**EXERCISE OBJECTIVE:**
Pull every line with "robot" from the data below and copy it.

(Records from a dataset)

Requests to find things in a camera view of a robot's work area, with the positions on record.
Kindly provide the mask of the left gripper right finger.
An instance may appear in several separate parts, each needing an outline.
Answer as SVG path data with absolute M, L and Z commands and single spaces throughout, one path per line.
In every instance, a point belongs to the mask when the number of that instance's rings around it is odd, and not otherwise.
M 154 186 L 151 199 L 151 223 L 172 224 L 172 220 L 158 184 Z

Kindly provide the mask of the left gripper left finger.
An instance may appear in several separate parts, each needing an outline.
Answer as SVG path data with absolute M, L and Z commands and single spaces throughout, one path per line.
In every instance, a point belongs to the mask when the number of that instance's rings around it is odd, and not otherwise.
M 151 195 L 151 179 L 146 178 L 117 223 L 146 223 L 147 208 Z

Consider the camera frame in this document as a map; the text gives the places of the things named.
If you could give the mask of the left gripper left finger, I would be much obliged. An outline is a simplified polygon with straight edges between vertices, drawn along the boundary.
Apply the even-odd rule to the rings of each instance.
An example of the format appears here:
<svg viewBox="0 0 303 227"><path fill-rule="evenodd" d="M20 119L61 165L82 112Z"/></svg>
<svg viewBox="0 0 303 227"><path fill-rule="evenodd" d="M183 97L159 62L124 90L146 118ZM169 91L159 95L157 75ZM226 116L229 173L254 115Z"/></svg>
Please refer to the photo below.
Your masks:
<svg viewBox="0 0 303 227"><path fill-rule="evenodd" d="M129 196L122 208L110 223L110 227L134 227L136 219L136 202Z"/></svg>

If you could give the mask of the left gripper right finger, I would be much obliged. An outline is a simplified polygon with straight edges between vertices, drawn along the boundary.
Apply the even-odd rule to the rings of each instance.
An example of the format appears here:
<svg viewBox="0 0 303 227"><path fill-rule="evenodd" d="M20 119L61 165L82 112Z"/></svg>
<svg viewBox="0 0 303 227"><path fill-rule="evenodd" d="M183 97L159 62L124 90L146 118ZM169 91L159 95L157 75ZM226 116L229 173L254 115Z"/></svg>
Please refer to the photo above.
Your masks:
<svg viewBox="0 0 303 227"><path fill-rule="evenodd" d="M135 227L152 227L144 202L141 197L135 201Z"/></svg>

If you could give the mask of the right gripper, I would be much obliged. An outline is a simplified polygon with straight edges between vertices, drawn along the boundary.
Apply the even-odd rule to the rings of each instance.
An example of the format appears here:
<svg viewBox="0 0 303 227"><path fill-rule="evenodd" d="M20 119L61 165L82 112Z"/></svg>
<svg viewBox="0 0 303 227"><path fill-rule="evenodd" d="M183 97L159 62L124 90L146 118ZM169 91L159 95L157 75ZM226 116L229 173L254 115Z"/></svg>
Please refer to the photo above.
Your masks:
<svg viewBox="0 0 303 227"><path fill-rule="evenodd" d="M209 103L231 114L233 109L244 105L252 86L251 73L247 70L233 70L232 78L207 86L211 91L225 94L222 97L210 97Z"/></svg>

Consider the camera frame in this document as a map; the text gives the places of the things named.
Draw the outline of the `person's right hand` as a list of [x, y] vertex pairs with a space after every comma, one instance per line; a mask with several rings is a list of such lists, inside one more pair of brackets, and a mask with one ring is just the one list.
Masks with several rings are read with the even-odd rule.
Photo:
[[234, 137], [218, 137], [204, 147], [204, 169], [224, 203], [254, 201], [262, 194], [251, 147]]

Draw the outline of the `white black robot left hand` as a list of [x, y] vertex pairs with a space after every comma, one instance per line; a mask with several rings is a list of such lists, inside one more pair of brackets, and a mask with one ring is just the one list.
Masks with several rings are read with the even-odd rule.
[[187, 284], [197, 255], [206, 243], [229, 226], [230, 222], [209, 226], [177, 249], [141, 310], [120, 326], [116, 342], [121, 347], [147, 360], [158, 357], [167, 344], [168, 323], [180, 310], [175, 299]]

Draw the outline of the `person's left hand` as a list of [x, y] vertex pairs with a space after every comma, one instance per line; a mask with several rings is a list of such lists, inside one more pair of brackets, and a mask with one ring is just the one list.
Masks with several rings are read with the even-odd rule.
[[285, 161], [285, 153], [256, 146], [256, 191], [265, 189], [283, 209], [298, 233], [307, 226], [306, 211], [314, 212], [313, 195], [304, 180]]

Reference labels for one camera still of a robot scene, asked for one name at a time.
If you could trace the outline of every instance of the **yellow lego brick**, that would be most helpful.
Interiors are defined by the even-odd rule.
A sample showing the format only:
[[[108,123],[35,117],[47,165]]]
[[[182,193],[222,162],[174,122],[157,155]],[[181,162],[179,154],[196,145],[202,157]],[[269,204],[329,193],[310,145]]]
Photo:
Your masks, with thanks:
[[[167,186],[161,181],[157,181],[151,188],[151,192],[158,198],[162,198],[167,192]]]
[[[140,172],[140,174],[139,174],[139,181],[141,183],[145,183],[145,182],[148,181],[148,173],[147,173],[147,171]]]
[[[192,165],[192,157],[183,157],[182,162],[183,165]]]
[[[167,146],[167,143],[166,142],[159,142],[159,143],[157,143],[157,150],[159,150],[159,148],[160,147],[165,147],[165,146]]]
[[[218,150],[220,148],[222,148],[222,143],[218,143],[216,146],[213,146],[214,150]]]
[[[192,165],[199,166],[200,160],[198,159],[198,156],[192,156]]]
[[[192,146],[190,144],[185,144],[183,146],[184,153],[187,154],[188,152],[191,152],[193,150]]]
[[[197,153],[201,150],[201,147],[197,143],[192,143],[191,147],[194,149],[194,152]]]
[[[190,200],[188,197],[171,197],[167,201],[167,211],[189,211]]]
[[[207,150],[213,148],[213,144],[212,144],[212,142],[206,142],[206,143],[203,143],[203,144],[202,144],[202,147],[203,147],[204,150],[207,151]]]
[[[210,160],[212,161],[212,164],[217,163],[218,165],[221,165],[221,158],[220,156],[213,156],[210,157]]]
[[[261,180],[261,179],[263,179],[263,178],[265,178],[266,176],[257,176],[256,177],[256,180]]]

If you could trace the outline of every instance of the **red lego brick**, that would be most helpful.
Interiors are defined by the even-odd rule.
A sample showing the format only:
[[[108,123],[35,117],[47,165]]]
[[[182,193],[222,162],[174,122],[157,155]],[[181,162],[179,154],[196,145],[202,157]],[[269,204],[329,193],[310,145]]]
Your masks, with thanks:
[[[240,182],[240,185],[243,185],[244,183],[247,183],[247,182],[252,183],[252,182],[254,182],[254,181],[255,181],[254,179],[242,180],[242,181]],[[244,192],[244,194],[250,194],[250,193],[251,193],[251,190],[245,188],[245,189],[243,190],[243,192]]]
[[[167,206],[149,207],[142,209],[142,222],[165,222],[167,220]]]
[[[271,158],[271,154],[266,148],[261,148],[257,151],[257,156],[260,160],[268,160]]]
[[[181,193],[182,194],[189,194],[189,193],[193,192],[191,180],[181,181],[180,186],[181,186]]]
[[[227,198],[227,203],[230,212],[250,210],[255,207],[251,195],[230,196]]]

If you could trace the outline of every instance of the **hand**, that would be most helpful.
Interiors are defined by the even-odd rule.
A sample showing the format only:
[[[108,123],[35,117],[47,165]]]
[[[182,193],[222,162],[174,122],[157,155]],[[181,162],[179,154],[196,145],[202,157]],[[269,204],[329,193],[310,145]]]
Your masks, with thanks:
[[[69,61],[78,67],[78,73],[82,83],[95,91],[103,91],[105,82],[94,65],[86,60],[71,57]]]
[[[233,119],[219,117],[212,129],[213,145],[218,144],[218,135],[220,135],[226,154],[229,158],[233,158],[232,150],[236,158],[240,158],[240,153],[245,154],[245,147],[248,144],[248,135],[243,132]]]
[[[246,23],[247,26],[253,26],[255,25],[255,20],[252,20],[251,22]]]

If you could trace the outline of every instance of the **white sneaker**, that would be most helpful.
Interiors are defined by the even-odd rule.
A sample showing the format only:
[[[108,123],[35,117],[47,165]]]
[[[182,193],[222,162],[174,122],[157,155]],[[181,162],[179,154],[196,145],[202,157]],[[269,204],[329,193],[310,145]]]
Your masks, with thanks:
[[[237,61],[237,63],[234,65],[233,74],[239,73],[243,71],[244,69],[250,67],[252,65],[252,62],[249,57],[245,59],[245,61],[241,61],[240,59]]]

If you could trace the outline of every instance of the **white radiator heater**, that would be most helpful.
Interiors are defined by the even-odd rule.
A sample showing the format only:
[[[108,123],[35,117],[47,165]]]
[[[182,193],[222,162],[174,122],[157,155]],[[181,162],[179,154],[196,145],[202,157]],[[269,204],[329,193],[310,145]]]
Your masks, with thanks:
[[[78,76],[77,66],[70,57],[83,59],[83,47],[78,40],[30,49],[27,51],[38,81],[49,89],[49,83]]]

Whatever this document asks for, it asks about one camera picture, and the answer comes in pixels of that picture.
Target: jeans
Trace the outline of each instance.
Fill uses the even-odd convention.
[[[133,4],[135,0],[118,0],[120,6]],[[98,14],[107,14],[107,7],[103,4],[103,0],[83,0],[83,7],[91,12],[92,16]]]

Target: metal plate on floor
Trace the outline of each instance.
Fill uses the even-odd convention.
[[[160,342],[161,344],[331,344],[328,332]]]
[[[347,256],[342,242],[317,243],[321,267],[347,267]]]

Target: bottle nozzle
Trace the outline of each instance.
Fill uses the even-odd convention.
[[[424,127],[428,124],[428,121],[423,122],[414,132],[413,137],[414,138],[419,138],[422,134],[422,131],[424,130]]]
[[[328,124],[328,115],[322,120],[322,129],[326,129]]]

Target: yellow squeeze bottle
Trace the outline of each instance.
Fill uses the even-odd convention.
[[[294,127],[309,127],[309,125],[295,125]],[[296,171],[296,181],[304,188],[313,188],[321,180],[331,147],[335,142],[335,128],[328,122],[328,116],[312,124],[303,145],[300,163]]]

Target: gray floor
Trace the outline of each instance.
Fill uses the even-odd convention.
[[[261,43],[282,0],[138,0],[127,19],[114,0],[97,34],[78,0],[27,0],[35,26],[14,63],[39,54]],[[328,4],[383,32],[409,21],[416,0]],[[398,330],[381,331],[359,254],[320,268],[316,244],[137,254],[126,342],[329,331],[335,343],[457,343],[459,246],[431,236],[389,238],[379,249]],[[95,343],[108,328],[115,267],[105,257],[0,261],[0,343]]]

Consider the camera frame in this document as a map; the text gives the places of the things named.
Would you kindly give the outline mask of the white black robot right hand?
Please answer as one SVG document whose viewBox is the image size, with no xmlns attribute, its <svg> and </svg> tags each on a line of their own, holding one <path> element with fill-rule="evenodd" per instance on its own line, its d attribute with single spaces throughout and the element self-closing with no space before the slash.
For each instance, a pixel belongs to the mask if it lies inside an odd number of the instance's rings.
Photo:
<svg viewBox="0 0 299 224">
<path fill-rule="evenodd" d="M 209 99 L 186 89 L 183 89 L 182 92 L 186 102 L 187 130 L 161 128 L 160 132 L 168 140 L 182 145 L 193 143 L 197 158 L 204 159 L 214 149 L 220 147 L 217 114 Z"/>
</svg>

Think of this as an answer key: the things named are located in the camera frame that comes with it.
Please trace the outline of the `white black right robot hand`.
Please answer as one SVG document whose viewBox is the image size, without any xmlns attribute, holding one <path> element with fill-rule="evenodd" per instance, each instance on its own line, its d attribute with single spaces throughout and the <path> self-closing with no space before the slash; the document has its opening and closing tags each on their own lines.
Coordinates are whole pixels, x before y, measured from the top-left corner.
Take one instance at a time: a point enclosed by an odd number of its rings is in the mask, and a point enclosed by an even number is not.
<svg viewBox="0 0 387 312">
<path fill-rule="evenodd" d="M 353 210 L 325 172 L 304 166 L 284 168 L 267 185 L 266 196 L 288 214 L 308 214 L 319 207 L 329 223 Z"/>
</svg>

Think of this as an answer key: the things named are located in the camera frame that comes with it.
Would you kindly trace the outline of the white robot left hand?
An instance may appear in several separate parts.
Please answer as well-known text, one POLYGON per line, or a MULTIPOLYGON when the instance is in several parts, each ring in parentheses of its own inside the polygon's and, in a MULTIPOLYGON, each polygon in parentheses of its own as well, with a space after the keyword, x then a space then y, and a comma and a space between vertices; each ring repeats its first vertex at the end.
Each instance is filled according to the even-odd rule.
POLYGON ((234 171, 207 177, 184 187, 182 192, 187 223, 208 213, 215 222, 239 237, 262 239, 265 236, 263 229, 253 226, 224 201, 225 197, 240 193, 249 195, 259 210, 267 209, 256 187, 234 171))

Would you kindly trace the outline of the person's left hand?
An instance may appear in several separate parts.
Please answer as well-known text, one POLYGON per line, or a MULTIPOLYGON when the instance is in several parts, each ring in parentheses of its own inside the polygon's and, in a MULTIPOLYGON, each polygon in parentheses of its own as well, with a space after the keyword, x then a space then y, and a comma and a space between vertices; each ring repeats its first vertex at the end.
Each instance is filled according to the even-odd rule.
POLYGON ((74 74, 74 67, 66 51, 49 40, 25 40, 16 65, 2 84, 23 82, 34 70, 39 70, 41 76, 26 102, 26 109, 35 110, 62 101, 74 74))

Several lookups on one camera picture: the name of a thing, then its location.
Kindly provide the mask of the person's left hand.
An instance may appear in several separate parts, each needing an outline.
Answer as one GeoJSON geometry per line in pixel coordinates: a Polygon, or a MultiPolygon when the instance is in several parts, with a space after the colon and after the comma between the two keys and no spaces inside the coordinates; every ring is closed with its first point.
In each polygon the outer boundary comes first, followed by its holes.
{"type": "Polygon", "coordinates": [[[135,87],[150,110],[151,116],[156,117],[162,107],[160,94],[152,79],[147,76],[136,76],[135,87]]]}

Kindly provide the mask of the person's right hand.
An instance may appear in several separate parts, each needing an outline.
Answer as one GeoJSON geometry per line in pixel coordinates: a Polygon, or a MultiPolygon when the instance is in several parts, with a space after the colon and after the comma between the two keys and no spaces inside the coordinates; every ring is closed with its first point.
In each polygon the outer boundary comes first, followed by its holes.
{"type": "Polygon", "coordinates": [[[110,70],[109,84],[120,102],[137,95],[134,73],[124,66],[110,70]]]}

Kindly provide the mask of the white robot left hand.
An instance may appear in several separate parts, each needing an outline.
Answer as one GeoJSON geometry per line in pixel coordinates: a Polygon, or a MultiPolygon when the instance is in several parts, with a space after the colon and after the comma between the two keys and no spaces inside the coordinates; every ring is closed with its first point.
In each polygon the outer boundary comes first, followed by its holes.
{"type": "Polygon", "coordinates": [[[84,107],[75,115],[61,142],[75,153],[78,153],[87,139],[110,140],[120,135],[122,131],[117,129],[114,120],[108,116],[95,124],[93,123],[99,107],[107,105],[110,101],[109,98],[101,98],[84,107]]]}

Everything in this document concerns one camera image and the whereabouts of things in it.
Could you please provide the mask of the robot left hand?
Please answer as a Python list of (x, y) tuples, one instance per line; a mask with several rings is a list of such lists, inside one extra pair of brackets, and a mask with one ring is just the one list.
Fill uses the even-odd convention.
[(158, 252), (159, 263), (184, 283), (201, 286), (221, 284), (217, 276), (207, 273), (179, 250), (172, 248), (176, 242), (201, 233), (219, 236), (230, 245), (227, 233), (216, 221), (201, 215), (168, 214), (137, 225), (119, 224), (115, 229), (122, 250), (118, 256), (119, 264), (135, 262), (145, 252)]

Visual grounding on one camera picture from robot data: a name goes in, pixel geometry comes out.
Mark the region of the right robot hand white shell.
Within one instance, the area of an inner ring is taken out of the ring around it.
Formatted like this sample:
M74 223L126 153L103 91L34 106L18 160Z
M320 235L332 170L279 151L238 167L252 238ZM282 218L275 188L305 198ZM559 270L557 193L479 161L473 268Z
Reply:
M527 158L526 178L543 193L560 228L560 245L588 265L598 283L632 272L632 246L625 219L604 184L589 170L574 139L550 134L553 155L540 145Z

**REPLY:**
Requests to find things in a camera view of a robot's work area, with the positions on record.
Draw the outline of the `white black robot left hand` as a list of [x, y] vertex pairs with a space after every comma, one instance per line; a mask with several rings is a list of such lists, inside one more pair of brackets, and a mask with one ring is just the one list.
Reference labels for one camera still of a robot scene, asked for one name at a time.
Would you kindly give the outline mask of the white black robot right hand?
Please trace the outline of the `white black right robot hand`.
Would you kindly trace the outline of the white robot left hand?
Kindly provide the mask of the white robot left hand.
Could you please provide the mask of the robot left hand?
Visual grounding on one camera picture from robot data: a name goes in, pixel geometry comes out.
Mark the region of the right robot hand white shell.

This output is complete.